வராஹ குகைக் கோயில்( Varaha Cave Temple )
Varaha Cave Temple (i.e., Varaha Mandapa or the Adivaraha Cave) is a rock-cut cave temple located at Mamallapuram, on the Coromandel Coast of the Bay of Bengal in Kancheepuram District in Tamil Nadu, India. It is part of the hill top village, which is 4 kilometres (2.5 mi) to the north of the main Mahabalipurm sites of rathas and the Shore Temple. It is an example of Indian rock-cut architecture dating from the late 7th century. The temple is one of the finest testimonial to the ancient Hindu rock-cut cave architecture, out of many such caves also called mandapas. Part of the Group of Monuments at Mahabalipuram, the temple is a UNESCO World Heritage Site as inscribed in 1984 under criteria i, ii, iii and iv. The most prominent sculpture in the cave is that of the Hindu god Vishnu in the incarnated form of a Varaha or boar lifting Bhudevi, the mother earth goddess from the sea. Also carved are many mythical figures.

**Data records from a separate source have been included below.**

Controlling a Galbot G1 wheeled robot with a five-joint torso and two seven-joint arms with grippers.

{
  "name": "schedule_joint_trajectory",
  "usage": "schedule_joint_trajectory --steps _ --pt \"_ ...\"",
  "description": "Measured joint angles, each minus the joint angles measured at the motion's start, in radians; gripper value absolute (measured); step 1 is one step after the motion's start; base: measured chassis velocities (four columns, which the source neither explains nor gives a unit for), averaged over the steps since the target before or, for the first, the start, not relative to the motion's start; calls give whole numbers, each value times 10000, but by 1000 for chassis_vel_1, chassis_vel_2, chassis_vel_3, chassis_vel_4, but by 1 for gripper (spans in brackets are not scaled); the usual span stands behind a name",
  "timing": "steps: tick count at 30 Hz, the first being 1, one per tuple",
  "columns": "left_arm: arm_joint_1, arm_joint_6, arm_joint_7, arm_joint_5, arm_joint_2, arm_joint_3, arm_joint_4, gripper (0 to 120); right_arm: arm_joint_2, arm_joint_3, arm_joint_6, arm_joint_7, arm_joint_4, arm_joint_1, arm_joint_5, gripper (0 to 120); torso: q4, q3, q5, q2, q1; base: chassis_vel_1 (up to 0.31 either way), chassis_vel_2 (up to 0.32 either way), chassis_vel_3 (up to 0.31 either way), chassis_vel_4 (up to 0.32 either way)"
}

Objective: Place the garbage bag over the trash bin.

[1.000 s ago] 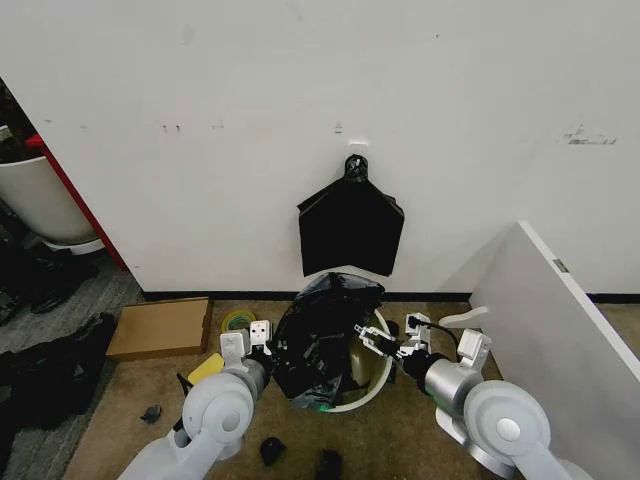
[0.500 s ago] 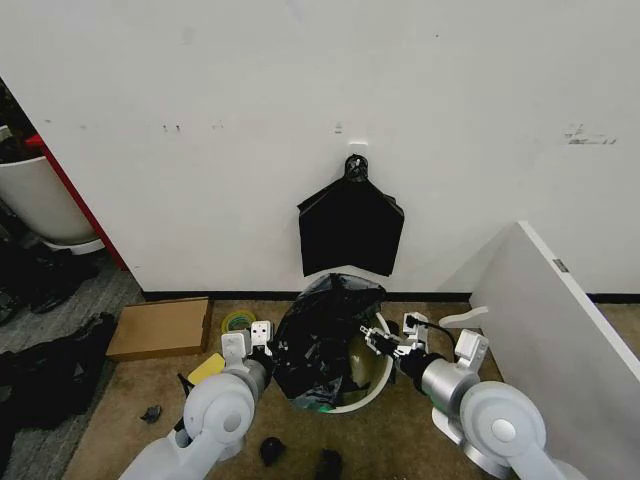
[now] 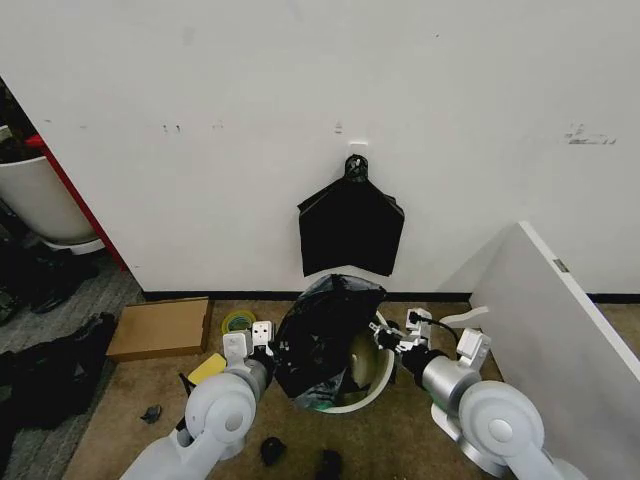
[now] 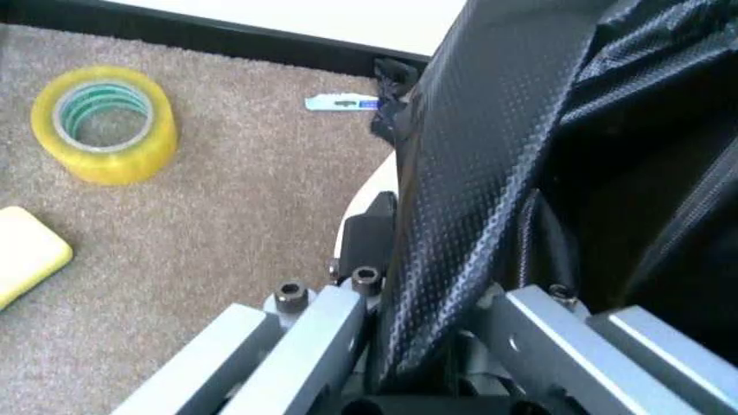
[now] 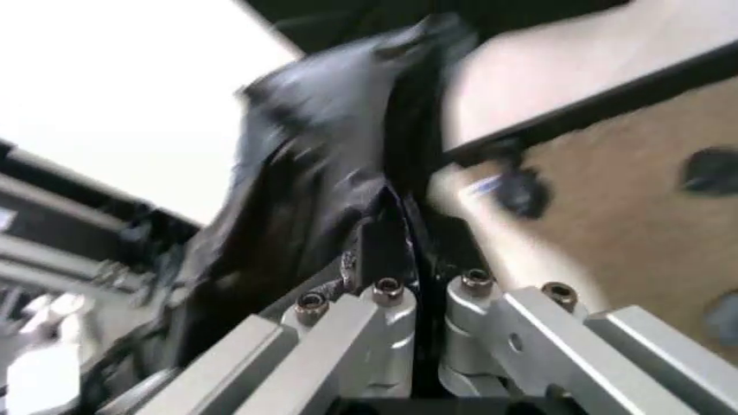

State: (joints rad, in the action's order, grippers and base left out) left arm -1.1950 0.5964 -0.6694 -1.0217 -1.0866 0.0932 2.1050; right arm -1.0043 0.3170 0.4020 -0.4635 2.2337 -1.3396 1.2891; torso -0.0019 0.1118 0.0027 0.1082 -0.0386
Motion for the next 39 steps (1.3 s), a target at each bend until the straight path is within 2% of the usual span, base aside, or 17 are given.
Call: schedule_joint_trajectory --steps 6,18,26,34,39 --pt "-38 -158 98 -37 37 102 1 1 471 1070 735 -529 -30 -396 165 0 -1 0 0 0 0 0 0 0 0" --pt "-75 -254 153 -169 66 123 130 1 524 1665 2015 -773 -400 -887 227 0 0 0 -1 0 0 0 0 0 0" --pt "-67 -473 165 -272 -75 160 66 1 527 1778 2809 -452 -739 -1101 197 0 0 0 -1 0 0 0 0 0 0" --pt "-75 -487 116 -404 -155 168 -6 1 310 1842 2480 -126 -513 -1255 122 0 0 0 0 0 0 0 0 0 0" --pt "-81 -483 6 -529 -261 162 -71 1 152 2026 1945 -137 -134 -1365 69 13 1 0 -1 0 0 0 0 0 0"
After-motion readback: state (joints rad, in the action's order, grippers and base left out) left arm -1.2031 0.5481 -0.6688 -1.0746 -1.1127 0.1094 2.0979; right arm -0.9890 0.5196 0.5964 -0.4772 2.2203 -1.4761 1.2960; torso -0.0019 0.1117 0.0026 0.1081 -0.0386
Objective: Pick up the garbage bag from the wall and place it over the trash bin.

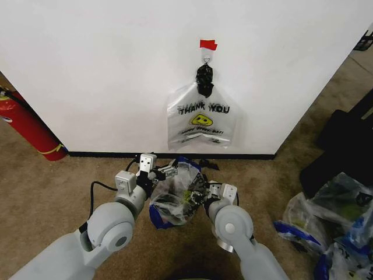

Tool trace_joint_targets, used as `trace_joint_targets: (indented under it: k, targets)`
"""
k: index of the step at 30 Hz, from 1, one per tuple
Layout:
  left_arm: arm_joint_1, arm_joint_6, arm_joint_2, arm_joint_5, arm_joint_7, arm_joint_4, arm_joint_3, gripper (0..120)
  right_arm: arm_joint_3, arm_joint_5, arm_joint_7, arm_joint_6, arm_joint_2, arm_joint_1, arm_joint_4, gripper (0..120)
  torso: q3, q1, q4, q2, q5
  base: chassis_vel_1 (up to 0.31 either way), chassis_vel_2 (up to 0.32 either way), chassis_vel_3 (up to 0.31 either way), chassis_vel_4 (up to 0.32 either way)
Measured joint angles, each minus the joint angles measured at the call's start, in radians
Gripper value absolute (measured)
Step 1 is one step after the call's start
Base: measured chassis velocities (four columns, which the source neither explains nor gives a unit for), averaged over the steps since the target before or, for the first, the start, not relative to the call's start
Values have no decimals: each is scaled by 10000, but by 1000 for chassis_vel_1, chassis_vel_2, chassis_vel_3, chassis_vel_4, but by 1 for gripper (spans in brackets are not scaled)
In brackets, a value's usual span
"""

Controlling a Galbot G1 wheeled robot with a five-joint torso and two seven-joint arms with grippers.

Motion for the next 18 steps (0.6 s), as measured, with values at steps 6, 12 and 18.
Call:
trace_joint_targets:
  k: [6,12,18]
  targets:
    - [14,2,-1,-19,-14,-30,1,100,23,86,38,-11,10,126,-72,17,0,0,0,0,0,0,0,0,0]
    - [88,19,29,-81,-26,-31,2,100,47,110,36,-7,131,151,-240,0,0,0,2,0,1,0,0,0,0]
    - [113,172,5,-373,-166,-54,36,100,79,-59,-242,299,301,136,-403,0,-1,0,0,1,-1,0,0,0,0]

The cave reflects a transitional style of architecture in its columns mounted on seated lions and frescoes carved on the walls inside the cave which evolved during the rule of Pallava kings Mahendra Varman I and Rajasimha or Narasimhavarman I known as Mamalla. This style was continued by Mamalla's son Parameshvaravarman I. Historical research has also confirmed that Mahabalipuram town came to be established only after it was named after Mamalla and the caves and rathas are all attributed to his reign during the year 650 AD. It is the earliest known monument in Mahabalipuram though not the most visited due its hidden location. The distinctive feature of the Pallava style is that the frontage of the cave has, without exception, finely carved columns mounted on lions in a sitting posture. The structure is part of the Group of Monuments at Mahabalipuram, a UNESCO World Heritage Site inscribed in 1984.